La Chouette Aveugle_ um romance do autor persa Sadegh Hedayat
E porque
Verba volant, scripta manent
foram estes os textos produzidos a propósito de La Chouette Aveugle
A personagem feminina em “A coruja cega” de Sadegh Hedayat
Por Conceição Rocha
A personagem feminina em “A coruja cega” de Sadegh Hedayat
Tal como é extremamente difícil fazer uma
síntese compreensiva da obra, assim ocorre também com a personagem feminina,
sem nome, multifacetada e desencadeadora dos mais variados e alucinados actos
por parte do protagonista – narrador.
Logo no início ela aparece como uma
espécie de visão ideal. Paira junto de uma fonte, oferece uma flor a um homem
velho que entretanto surge. É etérea, mas inicialmente viva ou concebida como
tal. Esta mulher misteriosa vem uma tarde a casa do narrador, que se maravilha
com os seus magníficos cabelos e vestes negros. No entanto, pouco a pouco
descobre que ela está morta. Enterra-a para que ninguém possa mais olhá-la e
esculpe o seu rosto num vaso de cerâmica, uma cerâmica iraniana conhecida pela
sua beleza.
Este início poético, lírico, deixa-nos
logo adivinhar a complexidade do texto e das personagens, sobretudo aquela que
me cabe descrever: uma mulher apenas perscrutada, numa atmosfera sonâmbula,
muitas vezes angustiante, descrita em diferentes dimensões do tempo. Em
nenhum momento podemos distinguir real e irreal, passado e presente.

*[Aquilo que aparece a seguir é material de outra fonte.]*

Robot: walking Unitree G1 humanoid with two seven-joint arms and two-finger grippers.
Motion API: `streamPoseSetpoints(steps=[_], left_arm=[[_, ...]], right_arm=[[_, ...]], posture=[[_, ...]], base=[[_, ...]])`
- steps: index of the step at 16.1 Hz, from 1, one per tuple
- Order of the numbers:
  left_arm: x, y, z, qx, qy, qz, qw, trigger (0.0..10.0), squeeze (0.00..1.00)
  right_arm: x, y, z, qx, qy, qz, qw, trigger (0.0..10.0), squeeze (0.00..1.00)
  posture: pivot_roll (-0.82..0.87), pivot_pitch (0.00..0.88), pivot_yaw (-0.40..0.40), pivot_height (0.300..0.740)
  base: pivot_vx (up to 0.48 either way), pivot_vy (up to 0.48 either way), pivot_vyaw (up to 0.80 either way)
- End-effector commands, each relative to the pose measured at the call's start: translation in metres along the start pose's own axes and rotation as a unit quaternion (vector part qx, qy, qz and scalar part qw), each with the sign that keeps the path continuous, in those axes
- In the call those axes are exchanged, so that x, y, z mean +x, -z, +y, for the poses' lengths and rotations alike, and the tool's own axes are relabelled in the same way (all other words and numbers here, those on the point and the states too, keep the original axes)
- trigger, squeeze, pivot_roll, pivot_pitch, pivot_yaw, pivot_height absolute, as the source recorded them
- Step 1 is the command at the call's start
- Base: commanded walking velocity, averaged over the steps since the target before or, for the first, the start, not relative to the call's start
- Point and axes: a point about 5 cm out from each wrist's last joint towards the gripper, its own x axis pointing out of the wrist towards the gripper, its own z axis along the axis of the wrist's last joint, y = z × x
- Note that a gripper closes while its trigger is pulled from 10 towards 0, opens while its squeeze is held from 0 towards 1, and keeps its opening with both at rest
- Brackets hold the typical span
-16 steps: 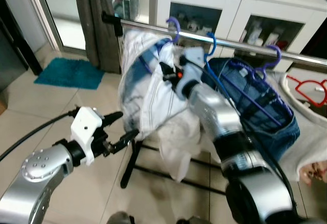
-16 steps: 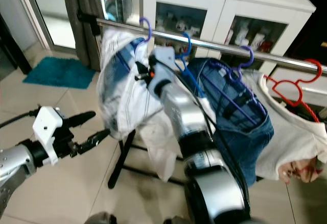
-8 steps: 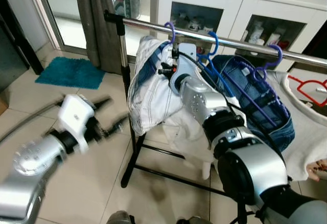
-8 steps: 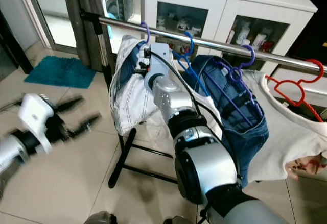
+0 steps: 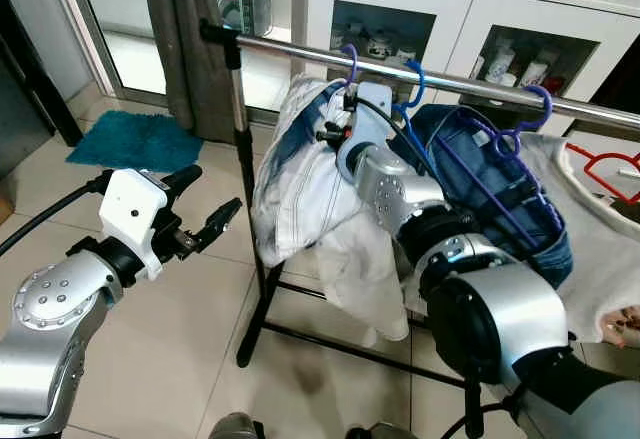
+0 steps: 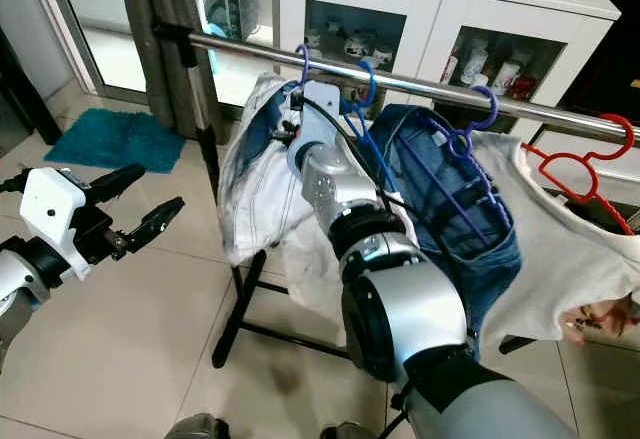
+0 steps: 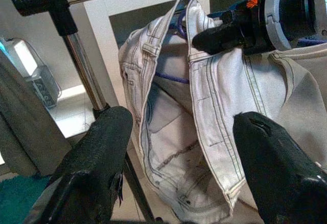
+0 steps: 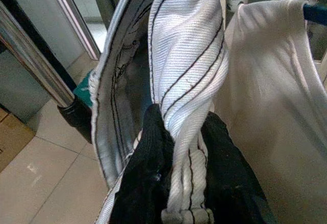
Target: Hang hanger
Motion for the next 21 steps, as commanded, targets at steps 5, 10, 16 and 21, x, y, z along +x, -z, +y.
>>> streamPoseSetpoints(steps=[5,10,16,21], left_arm=[[-0.001,0.001,-0.001,0.007,0.006,0.005,1.0,10.0,0.0],[0.004,0.001,0.004,0.009,-0.019,-0.008,1.0,10.0,0.0],[0.014,-0.001,0.0,-0.027,-0.052,-0.047,0.997,10.0,0.0],[0.019,0.007,-0.009,-0.066,-0.056,-0.04,0.995,10.0,0.0]], right_arm=[[0.001,-0.004,0.022,-0.05,-0.06,-0.004,0.997,10.0,0.0],[0.0,0.0,0.026,-0.03,-0.099,-0.015,0.995,10.0,1.0],[-0.009,-0.007,0.011,-0.026,-0.175,-0.079,0.981,10.0,1.0],[-0.044,-0.013,-0.012,0.07,-0.242,-0.18,0.951,10.0,1.0]], posture=[[0.14,0.076,-0.051,0.74],[0.13,0.061,-0.044,0.74],[0.11,0.02,-0.04,0.74],[0.08,0.0,-0.029,0.74]], base=[[0.0,0.0,0.0],[0.0,0.0,0.0],[0.0,0.0,0.0],[0.0,0.0,0.0]])
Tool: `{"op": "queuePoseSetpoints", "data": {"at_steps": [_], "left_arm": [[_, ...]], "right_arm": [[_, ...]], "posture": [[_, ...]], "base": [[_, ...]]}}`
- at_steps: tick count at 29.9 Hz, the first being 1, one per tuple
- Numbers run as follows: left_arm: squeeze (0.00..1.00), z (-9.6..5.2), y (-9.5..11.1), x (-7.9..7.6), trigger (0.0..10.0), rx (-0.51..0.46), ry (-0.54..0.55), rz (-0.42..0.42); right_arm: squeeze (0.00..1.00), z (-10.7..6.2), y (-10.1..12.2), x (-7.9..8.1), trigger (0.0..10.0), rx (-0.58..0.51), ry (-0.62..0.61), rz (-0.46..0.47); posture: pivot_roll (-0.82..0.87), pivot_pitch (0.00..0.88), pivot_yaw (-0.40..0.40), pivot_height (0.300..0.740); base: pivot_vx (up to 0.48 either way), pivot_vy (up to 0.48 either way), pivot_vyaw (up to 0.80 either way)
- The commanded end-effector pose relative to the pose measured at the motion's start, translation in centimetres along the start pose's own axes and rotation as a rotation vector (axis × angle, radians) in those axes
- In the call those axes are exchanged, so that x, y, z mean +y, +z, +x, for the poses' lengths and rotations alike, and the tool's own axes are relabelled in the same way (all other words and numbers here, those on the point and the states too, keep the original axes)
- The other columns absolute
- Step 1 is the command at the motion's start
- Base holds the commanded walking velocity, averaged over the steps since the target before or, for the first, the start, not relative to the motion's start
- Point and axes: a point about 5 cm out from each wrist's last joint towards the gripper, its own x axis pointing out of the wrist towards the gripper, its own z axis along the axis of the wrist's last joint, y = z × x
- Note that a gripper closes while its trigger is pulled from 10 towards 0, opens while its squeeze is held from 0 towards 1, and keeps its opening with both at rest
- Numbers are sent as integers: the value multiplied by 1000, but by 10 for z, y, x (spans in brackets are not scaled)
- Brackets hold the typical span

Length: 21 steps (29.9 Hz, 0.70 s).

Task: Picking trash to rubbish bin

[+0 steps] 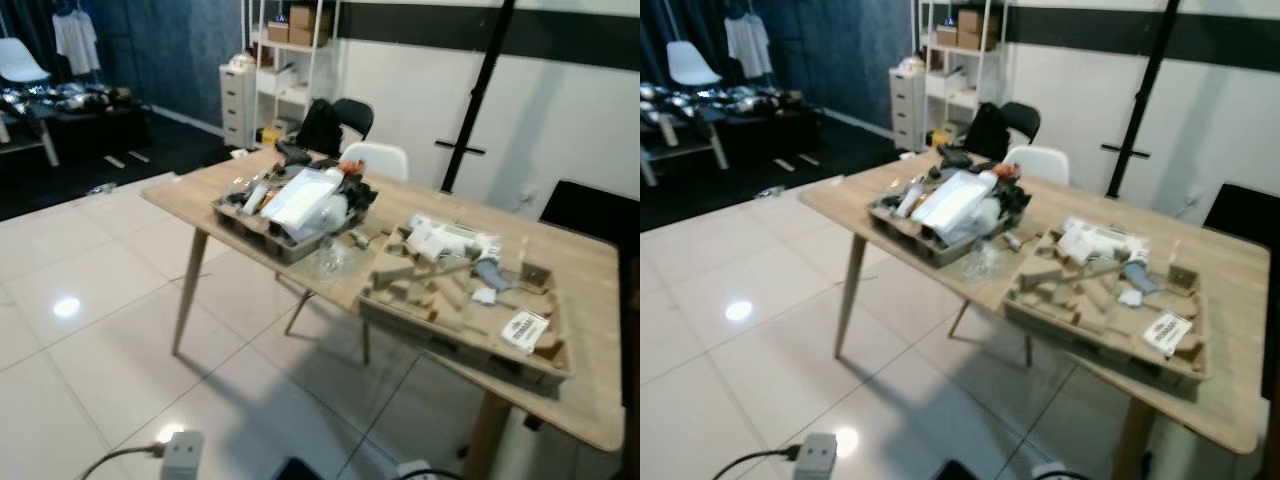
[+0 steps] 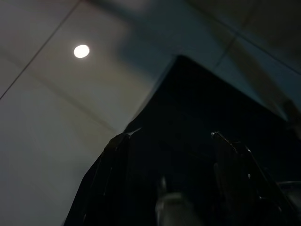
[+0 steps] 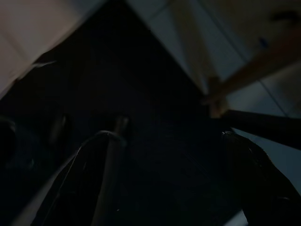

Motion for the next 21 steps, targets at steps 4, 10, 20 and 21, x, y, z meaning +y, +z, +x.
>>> {"op": "queuePoseSetpoints", "data": {"at_steps": [4, 10, 20, 21], "left_arm": [[0, -2, -6, 4, 10000, 28, 2, 15], [0, -2, -7, 4, 10000, 32, -1, 15], [0, -3, -13, 0, 10000, 60, -43, 32], [0, -3, -13, 0, 10000, 60, -43, 32]], "right_arm": [[0, 0, -7, 5, 10000, 20, 7, 18], [0, 0, -8, 6, 10000, 21, 6, 23], [0, -1, -12, 6, 10000, 31, -3, 41], [0, -1, -12, 6, 10000, 31, -3, 41]], "posture": [[44, 23, -42, 740], [44, 29, -43, 740], [43, 32, -39, 740], [43, 32, -39, 740]], "base": [[292, 0, -800], [287, 0, -800], [138, 0, -240], [0, 0, 0]]}}
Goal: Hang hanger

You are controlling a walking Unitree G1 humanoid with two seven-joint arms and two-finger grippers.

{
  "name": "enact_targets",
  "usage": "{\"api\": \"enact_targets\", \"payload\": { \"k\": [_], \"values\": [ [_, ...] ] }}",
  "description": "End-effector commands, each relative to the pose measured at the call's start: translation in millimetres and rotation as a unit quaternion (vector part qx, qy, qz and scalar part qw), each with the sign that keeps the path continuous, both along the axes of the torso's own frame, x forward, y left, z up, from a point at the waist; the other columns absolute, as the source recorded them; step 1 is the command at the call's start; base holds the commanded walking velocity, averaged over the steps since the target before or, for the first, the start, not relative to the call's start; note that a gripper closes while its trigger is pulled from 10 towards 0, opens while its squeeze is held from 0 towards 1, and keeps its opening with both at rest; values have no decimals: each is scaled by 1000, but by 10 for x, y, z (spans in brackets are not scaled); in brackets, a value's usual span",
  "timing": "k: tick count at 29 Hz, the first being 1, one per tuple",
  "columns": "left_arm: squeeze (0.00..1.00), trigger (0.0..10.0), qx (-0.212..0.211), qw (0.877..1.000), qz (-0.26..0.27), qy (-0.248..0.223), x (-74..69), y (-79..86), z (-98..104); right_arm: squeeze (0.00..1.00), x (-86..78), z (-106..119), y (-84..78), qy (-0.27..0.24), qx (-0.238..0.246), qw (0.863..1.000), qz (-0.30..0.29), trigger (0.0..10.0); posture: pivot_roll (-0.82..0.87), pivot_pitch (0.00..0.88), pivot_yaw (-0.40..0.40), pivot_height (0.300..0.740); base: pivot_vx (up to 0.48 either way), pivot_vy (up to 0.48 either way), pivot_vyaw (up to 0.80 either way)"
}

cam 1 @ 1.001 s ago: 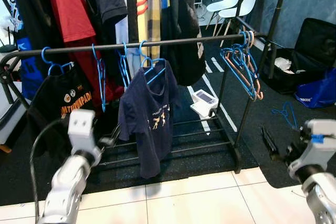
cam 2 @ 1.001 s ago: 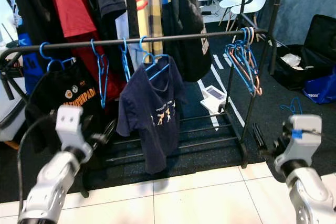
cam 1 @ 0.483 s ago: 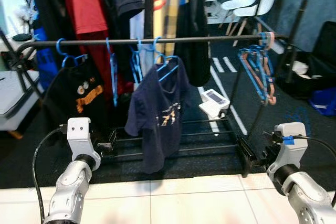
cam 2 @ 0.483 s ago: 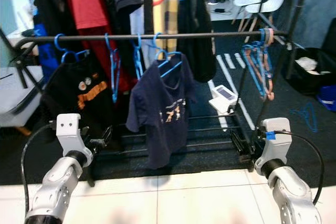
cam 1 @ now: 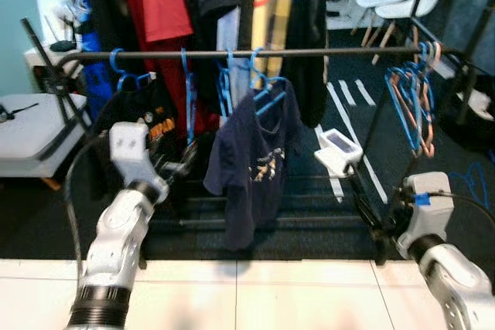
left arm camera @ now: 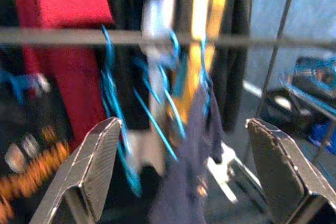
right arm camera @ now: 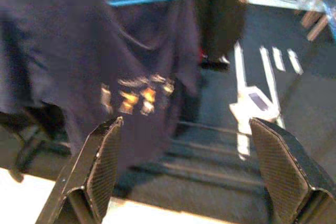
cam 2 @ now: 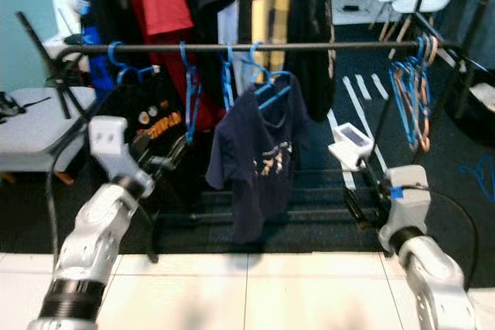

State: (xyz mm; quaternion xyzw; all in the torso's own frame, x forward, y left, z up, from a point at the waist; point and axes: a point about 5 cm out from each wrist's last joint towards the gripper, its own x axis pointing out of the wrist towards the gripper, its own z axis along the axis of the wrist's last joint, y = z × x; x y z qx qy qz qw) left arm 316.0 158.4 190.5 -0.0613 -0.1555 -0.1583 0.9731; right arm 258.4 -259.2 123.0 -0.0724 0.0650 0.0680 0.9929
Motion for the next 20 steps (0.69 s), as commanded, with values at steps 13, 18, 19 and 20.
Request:
{"api": "enact_targets", "payload": {
  "k": [13, 18, 19, 20],
  "values": [
    [0, 10000, 31, 977, -206, -50, -148, -523, 295, 0, 93, 42, 69, -2, 23, 1000, -10, 10000, -127, 0, 37, 740, 326, 0, -288],
    [0, 10000, 41, 950, -305, -55, -289, -707, 329, 0, 80, 40, 31, 1, 36, 999, -17, 10000, -134, 0, 37, 740, 302, 0, -775],
    [0, 10000, 42, 942, -330, -53, -337, -743, 334, 0, 81, 43, 26, 1, 36, 999, -17, 10000, -134, 0, 37, 740, 266, 0, -775],
    [0, 10000, 40, 936, -347, -50, -373, -763, 340, 0, 83, 45, 23, 1, 36, 999, -17, 10000, -133, 0, 37, 740, 0, 0, -775]
  ]
}}
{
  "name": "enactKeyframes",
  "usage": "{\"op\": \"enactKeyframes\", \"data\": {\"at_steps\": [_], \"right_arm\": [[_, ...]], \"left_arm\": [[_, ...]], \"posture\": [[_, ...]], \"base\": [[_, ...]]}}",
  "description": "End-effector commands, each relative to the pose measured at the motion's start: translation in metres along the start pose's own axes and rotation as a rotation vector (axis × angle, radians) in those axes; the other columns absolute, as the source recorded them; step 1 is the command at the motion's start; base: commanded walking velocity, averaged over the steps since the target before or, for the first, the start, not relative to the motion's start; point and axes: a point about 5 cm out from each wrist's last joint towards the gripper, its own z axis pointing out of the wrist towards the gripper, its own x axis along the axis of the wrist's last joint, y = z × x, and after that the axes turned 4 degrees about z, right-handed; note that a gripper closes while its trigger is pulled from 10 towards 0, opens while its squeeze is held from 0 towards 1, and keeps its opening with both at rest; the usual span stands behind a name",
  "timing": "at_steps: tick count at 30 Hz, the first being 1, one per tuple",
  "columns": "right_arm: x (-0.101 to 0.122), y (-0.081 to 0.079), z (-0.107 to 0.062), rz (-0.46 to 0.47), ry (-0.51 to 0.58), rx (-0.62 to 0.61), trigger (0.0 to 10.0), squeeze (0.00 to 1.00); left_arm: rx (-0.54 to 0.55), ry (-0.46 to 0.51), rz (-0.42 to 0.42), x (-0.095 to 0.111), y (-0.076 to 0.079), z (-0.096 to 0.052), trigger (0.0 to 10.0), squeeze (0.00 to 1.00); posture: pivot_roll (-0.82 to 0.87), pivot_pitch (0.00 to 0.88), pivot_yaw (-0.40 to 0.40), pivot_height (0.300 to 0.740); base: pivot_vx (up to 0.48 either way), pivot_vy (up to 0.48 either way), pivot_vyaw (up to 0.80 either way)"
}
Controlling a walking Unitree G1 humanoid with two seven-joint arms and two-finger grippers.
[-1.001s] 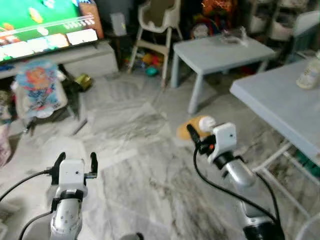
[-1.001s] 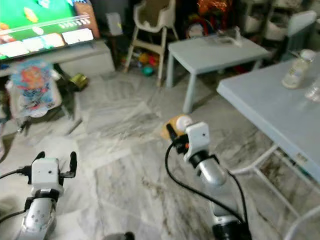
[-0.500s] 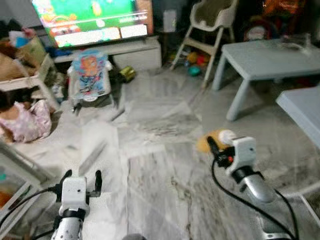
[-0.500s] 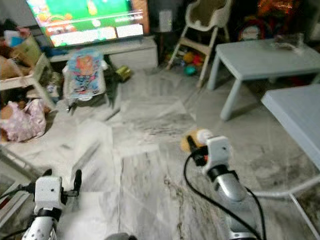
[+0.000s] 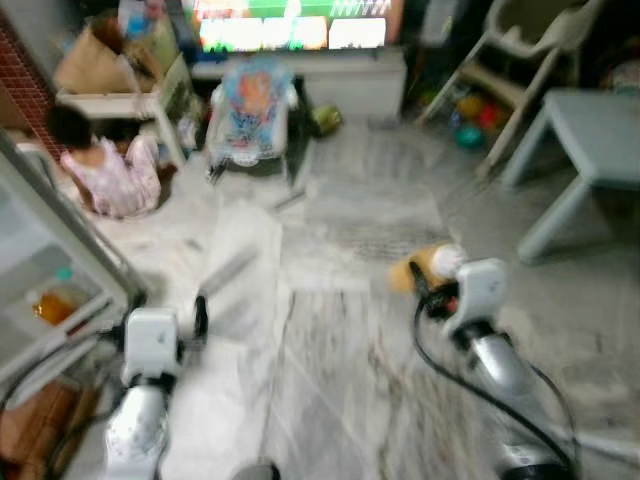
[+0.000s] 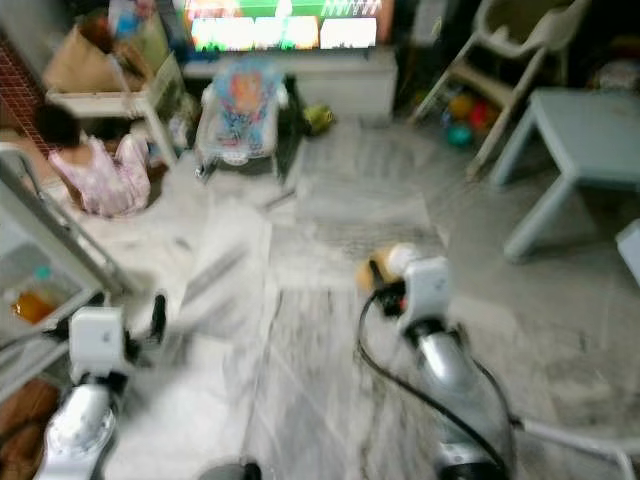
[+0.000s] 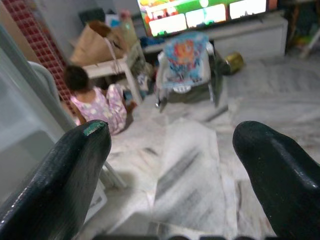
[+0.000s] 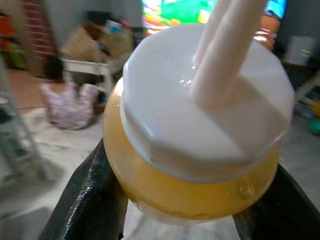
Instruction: Restocking fridge
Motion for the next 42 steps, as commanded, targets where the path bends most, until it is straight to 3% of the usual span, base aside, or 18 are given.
{"op": "enactKeyframes", "data": {"at_steps": [1, 6, 7, 9, 10, 12, 14, 16, 19, 26, 34, 42], "right_arm": [[0.000, 0.011, -0.001, -0.007, 0.005, -0.057, 10.0, 0.00], [0.021, 0.007, -0.001, -0.022, 0.061, -0.051, 10.0, 0.00], [0.026, 0.006, 0.001, -0.014, 0.076, -0.042, 10.0, 0.00], [0.029, 0.006, 0.002, -0.004, 0.088, -0.036, 10.0, 0.00], [0.019, 0.007, 0.002, -0.043, 0.059, -0.032, 10.0, 0.00], [0.014, 0.008, 0.002, 0.003, 0.032, -0.055, 10.0, 0.00], [0.020, -0.003, 0.004, -0.035, 0.051, 0.059, 10.0, 0.00], [0.018, -0.006, 0.008, -0.051, 0.045, 0.089, 10.0, 0.00], [0.019, -0.003, 0.020, 0.002, 0.031, 0.059, 10.0, 0.00], [0.024, -0.016, 0.039, -0.002, 0.031, 0.160, 10.0, 0.00], [0.025, -0.025, 0.039, -0.015, 0.063, 0.195, 10.0, 0.00], [0.020, -0.007, 0.028, -0.008, 0.063, 0.088, 10.0, 0.00]], "left_arm": [[-0.020, -0.024, 0.001, -0.003, 0.004, -0.002, 10.0, 0.00], [-0.089, 0.037, 0.002, 0.024, 0.002, 0.002, 10.0, 0.00], [-0.091, 0.049, -0.003, 0.028, 0.000, 0.006, 10.0, 0.00], [-0.092, 0.060, -0.007, 0.031, 0.000, 0.009, 10.0, 0.00], [-0.069, 0.051, 0.033, 0.024, -0.003, 0.014, 10.0, 0.00], [0.019, 0.018, -0.008, 0.020, -0.013, 0.017, 10.0, 0.00], [0.024, 0.043, 0.006, 0.027, -0.015, 0.019, 10.0, 0.00], [0.055, 0.046, 0.015, 0.026, -0.018, 0.018, 10.0, 0.00], [0.096, 0.028, -0.003, 0.025, -0.018, 0.014, 10.0, 0.00], [0.137, 0.034, -0.016, 0.025, -0.012, 0.005, 10.0, 0.00], [0.169, 0.003, -0.005, 0.021, -0.018, -0.007, 10.0, 0.00], [0.146, -0.014, -0.007, 0.019, -0.017, -0.011, 10.0, 0.00]], "posture": [[-0.08, 0.095, 0.072, 0.740], [-0.09, 0.087, 0.087, 0.740], [-0.08, 0.136, 0.089, 0.740], [-0.08, 0.136, 0.089, 0.740], [-0.07, 0.128, 0.054, 0.740], [-0.05, 0.146, 0.042, 0.740], [-0.02, 0.114, 0.002, 0.740], [-0.01, 0.115, -0.009, 0.740], [0.02, 0.091, -0.052, 0.740], [0.08, 0.085, -0.124, 0.740], [0.07, 0.095, -0.082, 0.740], [0.02, 0.111, -0.022, 0.740]], "base": [[0.000, 0.000, 0.70], [0.000, 0.000, 0.70], [0.000, 0.000, 0.70], [0.000, 0.000, 0.70], [0.000, 0.000, 0.70], [0.000, 0.000, 0.70], [0.000, 0.000, 0.70], [0.000, 0.000, 0.68], [0.000, 0.000, 0.39], [0.000, 0.000, 0.00], [0.000, 0.000, 0.31], [0.000, 0.000, 0.75]]}}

Esta mulher-cadáver, objecto de intenso desejo
e amor, que se apresenta aleatoriamente em duas dimensões do tempo, é uma
sombra sonhada, uma galdéria encantadora de homens, artista em drogas e filtros
(referência à mandrágora, por exemplo), mas ao mesmo tempo angélica e pura no
seu enorme erotismo. Fonte de prazer e de sofrimento, de amor e de ódio pelo
narrador, que a ama e a odeia sucessivamente. Identificada com a natureza, ela
é associada às fontes, à água corrente e às flores portadoras de poderes
erógenos (a dedaleira – creio que é a tradução de capoucine).
Ao longo do romance, mulher e narrador são
levados por caminhos ideais, cheios de referências que recordam a poesia
oriental, atravessam campos de violetas, regatos de água perfumada ladeados por
casas de janelas sem vidros. O narrador descreve páginas e páginas de
atmosferas tanto idílicas quanto terríficas, que a mulher percorre quase sempre
passivamente, levada sem vontade própria, movida pelo narrador e por um outro
homem ou talvez por um destino que passo a passo a aproxima do fim e esse fim é
a morte, obsessão do autor desde o início da obra.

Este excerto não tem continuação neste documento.